■ **Activity**:
Only a number is required: the count of lines in the material below that contain "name".

--- START ---

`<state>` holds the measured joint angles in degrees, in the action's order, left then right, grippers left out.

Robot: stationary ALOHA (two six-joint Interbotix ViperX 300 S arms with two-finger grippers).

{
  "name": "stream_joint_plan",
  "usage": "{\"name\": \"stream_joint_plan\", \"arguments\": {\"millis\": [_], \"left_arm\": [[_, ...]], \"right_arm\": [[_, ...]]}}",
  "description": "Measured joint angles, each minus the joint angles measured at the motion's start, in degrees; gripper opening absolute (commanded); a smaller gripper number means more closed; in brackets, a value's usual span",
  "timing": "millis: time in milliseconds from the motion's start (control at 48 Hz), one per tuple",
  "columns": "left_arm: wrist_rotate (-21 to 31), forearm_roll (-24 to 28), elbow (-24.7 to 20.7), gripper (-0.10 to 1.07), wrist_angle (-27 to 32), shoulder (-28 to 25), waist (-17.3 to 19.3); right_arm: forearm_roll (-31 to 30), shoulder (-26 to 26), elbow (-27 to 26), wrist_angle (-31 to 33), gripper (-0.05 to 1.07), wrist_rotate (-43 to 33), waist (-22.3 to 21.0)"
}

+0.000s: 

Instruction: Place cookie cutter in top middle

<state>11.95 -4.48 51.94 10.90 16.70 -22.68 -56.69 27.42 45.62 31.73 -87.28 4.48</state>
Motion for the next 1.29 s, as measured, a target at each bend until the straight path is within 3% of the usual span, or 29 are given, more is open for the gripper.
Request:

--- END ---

■ **Reply**:
2